Through the influence of hip hop, Ezekiel transforms the wit and intelligence that made him the target of ridicule in the classroom into a means of gaining social status. Early in the hour-and-a-half long premiere, Ezekiel rebuffed his English teacher’s encouragements to use his talent for poetry to escape from the limitations of life in the Bronx as a young, impoverished, parentless male. In the context of his life in the Bronx, writing poetry has done nothing but made him a target for ridicule and abuse. But in the world of the titular Get Down, a party where Grandmaster Flash shows off a radical new technique that will change music forever, the ability to spit lyrics makes you a king.

Again and again, “The Get Down” reminds its audience that the ability to navigate the world around them was a form of social currency for the impoverished black and Latino youths who flocked to the burgeoning hip-hop scene. Rather than engaging with the racialized social hierarchies of white America, the characters of “The Get Down” choose to explore and value their identities within the newly created boundaries of hip-hop culture. Their social mobility may be limited in the world outside the Get Down, but within it they are its emperors.

“Atlanta” is a laid-back, stubbornly realistic rejoinder to “The Get Down,” more concerned with what it means to be young, black and impoverished in 2016 than the intricacies of hip-hop artistry. Glover plays Earn Marks, a Princeton dropout who’s struggling to support his baby daughter when he learns that his cousin Alfred “Paper Boi” Miles (Brian Tyree Henry) is blowing up as a rapper. Earn tracks down his cousin and his space-cadet buddy Darius (Lakeith Stanfield) in an attempt to become Alfred’s manager, despite his utter lack of experience.

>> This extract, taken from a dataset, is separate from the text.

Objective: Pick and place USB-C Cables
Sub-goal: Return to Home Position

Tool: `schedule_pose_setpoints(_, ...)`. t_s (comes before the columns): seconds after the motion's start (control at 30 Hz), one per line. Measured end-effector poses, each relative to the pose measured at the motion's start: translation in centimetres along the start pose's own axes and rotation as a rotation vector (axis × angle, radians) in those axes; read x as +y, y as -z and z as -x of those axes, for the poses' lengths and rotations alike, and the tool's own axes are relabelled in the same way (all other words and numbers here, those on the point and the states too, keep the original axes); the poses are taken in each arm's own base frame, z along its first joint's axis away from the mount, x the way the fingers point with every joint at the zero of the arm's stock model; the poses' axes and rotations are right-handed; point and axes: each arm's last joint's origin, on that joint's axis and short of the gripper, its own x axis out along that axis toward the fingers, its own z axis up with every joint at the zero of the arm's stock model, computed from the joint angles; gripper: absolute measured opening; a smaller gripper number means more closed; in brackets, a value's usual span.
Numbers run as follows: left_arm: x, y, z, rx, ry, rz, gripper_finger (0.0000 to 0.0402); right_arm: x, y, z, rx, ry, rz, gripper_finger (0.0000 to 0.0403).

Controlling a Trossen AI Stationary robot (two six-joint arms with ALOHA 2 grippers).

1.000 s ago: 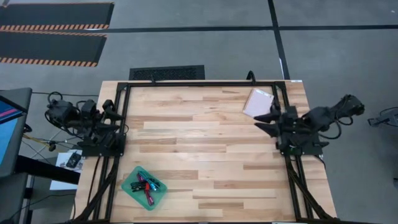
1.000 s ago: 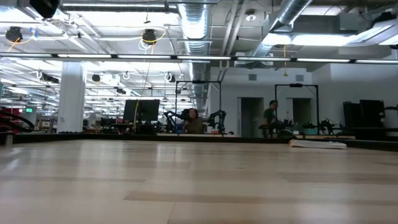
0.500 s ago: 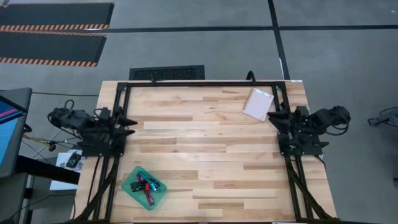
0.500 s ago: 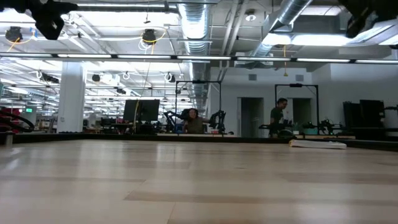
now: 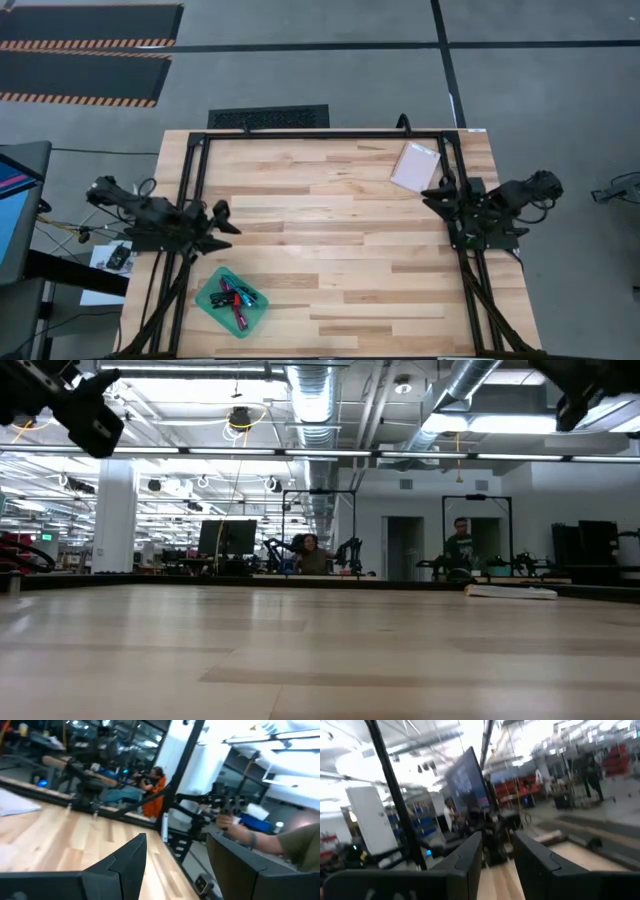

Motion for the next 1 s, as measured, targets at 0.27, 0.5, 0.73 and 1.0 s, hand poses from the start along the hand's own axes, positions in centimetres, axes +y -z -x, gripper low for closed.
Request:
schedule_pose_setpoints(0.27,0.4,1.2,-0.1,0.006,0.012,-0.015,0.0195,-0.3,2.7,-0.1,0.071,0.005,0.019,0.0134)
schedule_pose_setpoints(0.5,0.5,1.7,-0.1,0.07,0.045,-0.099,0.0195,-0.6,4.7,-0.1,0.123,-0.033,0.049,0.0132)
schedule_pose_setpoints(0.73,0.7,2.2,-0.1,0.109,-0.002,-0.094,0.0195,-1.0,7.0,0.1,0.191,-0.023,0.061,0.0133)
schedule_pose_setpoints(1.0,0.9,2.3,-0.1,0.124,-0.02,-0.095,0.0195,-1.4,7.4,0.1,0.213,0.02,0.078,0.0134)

Glover deliberately creates a universe in which the central characters, all African-American, make money either by selling drugs or pursuing hip-hop dreams — two of the most stereotypical occupations of black protagonists in Hollywood dramas. Rather than carting out the usual clichés, Atlanta looks seriously at the societal pressures that encourage African American males to pursue careers in rap. Later in the episode, the story’s main trio get high and discuss their brightening futures on a broken-down couch in the middle of a field, right alongside upscale apartments and development homes. In this moment, the conflicting lifestyles of the show’s heroes is laid out before the audience’s eyes: Now that Alfred’s career is taking off, they are almost close enough to touch what they could always see.

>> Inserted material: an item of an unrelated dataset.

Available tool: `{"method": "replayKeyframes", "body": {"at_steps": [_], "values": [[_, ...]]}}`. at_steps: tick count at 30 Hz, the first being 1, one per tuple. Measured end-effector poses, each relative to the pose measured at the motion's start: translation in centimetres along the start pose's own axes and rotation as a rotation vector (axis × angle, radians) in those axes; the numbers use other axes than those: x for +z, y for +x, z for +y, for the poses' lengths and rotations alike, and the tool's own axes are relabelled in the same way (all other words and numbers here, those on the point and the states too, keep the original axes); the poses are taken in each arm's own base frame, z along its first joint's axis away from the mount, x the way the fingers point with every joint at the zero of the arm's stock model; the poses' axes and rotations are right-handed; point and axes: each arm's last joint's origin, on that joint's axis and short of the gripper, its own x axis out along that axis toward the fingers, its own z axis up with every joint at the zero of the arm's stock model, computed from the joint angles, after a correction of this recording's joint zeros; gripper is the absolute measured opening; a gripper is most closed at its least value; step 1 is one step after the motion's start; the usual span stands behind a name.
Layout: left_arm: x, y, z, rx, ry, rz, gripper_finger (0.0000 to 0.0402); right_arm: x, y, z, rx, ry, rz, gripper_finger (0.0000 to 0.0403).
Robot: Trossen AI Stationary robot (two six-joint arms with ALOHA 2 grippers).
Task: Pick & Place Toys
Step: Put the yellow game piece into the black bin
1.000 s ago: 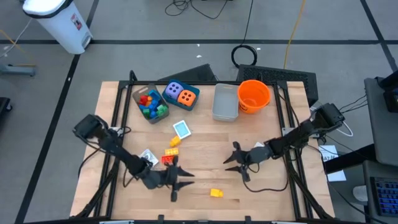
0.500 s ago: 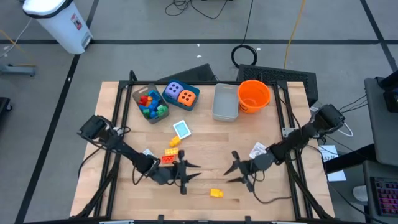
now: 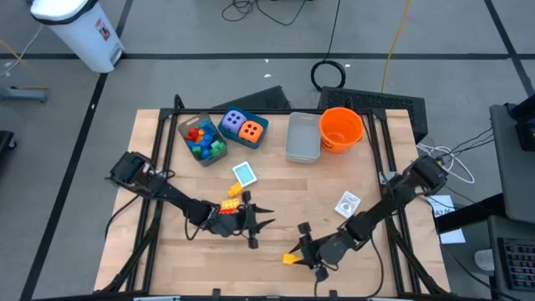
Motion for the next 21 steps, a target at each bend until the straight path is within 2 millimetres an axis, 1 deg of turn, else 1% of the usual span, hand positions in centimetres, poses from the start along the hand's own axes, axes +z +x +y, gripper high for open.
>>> {"method": "replayKeyframes", "body": {"at_steps": [4,7,10,17,21], "values": [[0.0,-0.3,-0.4,-0.018,0.003,-0.002,0.0129,0.6,0.5,0.2,0.047,0.026,0.007,0.015],[0.0,-0.5,-0.7,-0.029,0.006,0.0,0.0129,0.8,0.6,0.1,0.07,0.077,0.009,0.0163],[-0.1,-0.6,-0.9,-0.036,0.009,0.002,0.0129,0.8,0.6,-0.2,0.064,0.1,0.011,0.0185],[-0.3,-0.7,-1.0,-0.037,-0.027,0.024,0.0129,0.7,0.8,-0.9,0.109,0.11,0.038,0.0245],[-0.5,-0.7,-1.0,-0.036,-0.045,0.042,0.0129,0.6,1.0,-1.0,0.11,0.099,0.039,0.0269]]}}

“Atlanta” refuses to shy away from the reality of race and class in 2016. It is no longer possible for black bodies to exist outside the strictures of white categorization and definition. When opening any newspaper in the country means reading an account of an unarmed African-American man shot to death by the police, the possibility of an identity separate from white expectations of behavior becomes inconceivable.

“I scare people at ATMs, boy. I have to rap. That’s what rap is — making the best out of a bad situation,” Alfred says in the fourth episode of the season. For him, the decision to become a rapper is, in fact, not really a decision at all. It is an outcome born of limited opportunity. Where “The Get Down” waxes rhapsodic about the artistry of hip hop, “Atlanta” offers instead a clear-eyed depiction of the ways in which its characters — their motives, hopes, goals, decisions and lives — are inseparable from the hierarchical structures that bind them.

In 1977, hip hop was a way to shape the future, on a personal and communal level. In 2016, it’s just another way to kill time.